TIE STOOD OUTSIDE the cabin, holding Calvin’s duffel bag and valise, and tried to get her head clear. All the factors of her situation swirled around her like silken ghosts, brushing her face and hands, but impossible to wrap her fingers around. She was in trouble. She was happy. She was in mortal danger. She was in love. She was with a killer. She was safe. She was with a demon. She was with a priest. She was with a dragon. She was with a knight.

  Tie took in a deep breath and closed her eyes. A fountain of emerald aromas flash-cleaned her sinuses, her mind. The coffee tones of rich earth and ancient stones filled her head and rooted her feet. A bird sang a tune unfamiliar to her urban ears: a trickle of three simple notes, high, middle, low. “La, la—laaah,” she sang back to it.

  She blushed, half expecting someone to chide her for her foolishness. But there was no one around. She could do as she pleased. The only person she needed to consider was the man in that cabin, the one who loved her. He did. She could feel it as surely as she felt her own love for him. It came off him in waves with every little shared touch.

  She looked around the little clearing in which the cabin hunkered. Great oaks and what might be elms arched over the roof. A tree that made her think of giant neurons lifted from the ground in a reverse shot of frozen lightning, violent white. Tie wondered what you called those. She almost knew, almost. John Calvin would know. John. Johnny.

  Without warning, an image of Mason sweating over her, pushing at her from behind invaded her mind. She shook her head. No, he wouldn’t find them. Not here. It was too far and Johnny was smart, some kind of James Bond smart. He’d take care of her. Tie shivered the image away. It didn’t belong here in her church of green.
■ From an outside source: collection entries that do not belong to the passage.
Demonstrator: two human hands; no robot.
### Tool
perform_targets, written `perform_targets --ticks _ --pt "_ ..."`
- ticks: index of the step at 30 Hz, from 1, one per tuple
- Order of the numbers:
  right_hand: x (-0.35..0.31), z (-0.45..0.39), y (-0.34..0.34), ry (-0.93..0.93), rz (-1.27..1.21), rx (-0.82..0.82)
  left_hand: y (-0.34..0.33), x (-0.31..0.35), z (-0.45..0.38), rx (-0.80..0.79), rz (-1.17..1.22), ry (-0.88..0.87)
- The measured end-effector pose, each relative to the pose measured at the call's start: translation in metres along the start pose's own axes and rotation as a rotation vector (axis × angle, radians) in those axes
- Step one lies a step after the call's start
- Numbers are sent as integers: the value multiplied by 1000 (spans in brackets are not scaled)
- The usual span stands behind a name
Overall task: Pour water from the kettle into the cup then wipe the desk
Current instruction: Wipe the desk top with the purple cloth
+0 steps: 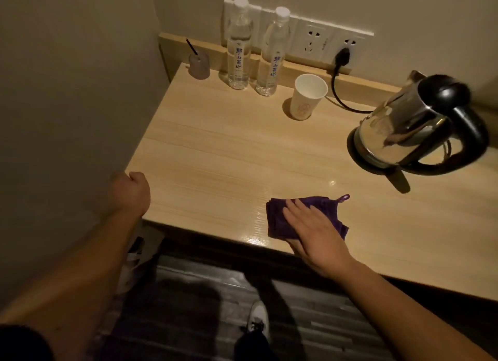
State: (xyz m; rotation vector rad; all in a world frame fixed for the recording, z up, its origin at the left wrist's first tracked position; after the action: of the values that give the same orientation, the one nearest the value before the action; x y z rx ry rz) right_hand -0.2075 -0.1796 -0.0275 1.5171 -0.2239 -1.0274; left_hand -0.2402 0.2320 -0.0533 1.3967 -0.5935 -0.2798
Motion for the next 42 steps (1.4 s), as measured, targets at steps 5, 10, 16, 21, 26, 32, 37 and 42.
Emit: perform_targets --ticks 5,10,16,21,26,32,37,42 --pt "-34 51 -19 -90 -116 60 5 3 1 -59 26 -1" --pt "-65 65 5 -299 -844 236 7 1 1 -71 -74 -25" --pt "-30 42 68 -730 -1766 540 10 30 20 -28 -204 -420" --pt "36 -43 137 -542 -821 686 -10 48 41 -77 -293 -526" --pt "92 -130 125 -185 73 204 -14 47 41 -32 -305 -512" --pt "125 -127 80 -84 149 37 -16 46 42 -5 -296 -506" --pt "97 -51 68 -92 62 50 -14 46 42 -7 -279 -517" --pt "36 65 23 -64 -23 10 -12 47 43 -32 -306 -528"
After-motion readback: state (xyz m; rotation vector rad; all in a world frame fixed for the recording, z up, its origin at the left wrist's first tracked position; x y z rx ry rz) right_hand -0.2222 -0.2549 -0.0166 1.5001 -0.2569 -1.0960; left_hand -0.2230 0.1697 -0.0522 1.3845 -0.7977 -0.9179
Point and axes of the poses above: each hand's wrist, its own z-axis away from the middle knuckle, its own y-axis out of the back of the hand, x = y × z, the point moved 3 cm from there along -z, towards the middle knuckle, and after that the axes turned 11 degrees about -z, right-handed, at the moved point
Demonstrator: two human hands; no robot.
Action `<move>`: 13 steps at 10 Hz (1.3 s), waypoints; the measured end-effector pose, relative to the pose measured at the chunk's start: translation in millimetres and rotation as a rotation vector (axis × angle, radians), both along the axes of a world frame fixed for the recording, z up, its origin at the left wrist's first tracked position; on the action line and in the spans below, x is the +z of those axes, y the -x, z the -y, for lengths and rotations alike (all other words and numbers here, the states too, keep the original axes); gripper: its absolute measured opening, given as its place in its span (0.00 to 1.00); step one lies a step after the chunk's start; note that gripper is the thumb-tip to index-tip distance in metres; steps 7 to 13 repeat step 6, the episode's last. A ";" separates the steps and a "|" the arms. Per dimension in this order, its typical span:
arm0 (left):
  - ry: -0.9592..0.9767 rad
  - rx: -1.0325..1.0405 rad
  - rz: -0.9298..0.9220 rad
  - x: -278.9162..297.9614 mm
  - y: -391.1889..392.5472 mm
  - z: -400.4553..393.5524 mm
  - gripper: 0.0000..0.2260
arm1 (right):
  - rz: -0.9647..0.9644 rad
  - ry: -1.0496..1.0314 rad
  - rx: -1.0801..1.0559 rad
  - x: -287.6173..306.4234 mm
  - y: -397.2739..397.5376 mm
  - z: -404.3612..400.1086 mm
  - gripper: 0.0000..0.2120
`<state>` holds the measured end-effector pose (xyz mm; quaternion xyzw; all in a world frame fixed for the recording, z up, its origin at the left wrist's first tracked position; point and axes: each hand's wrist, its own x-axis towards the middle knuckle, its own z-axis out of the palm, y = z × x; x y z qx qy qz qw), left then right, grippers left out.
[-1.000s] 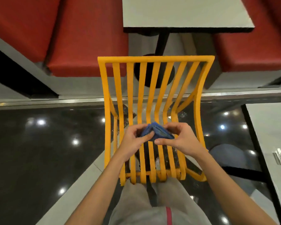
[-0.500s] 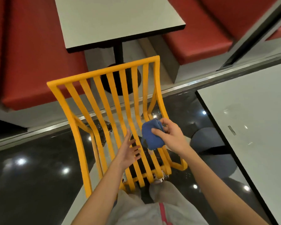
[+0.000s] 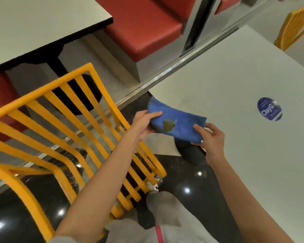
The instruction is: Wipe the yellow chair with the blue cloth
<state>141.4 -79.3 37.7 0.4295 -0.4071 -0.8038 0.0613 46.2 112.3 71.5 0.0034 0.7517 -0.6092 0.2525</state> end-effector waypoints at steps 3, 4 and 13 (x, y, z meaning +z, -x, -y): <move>0.321 -0.257 0.028 11.5 127.4 -16.8 0.11 | -0.012 -0.149 -0.246 -23.8 67.1 -40.7 0.06; 0.369 -0.276 0.056 5.0 147.0 -20.3 0.13 | -0.040 -0.192 -0.268 -31.0 83.3 -44.5 0.09; 0.649 -0.349 0.081 -3.3 149.7 -29.9 0.21 | -0.233 -0.425 -0.166 -48.0 93.6 -60.0 0.16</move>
  She walked back into the cabin, ready to ask Calvin what the name of that big white tree was when she heard the voices. Tie lowered the bags to the floor and padded over to listen on the other side of the closed door. Her cheeks reddened a bit in knee-jerk shame, but she was an eavesdropper of old; a habit her daddy had tried to break her of, but with little success. Besides, on the run like they were and with a possessed kid, hell, she needed to know everything that was going on. Be foolish not to. She pressed her ear against the door and caught the familiar dual-toned rasp of the demon…

  “You truly plan to hurt this poor child to roust us from the meat?”

  Tie squinted, and held her breath so she could hear better as Calvin spoke.

  “Like I said, if it happens at the end of all of this that I get you out of the kid, then yeah, that’s beautiful, but mostly I’m doing this just to hurt you.”

  Tie pulled back from the door an inch. Was she hearing right? Was Johnny going to…?

  “You ruined what life I had left. I was a street kid, dying—no check that—I was fucking dead. Then you grabbed me back and used my body to hurt people. I don’t remember what you did to me in the process, but I’m sure as hell willing to bet there’s a reason for that repression.”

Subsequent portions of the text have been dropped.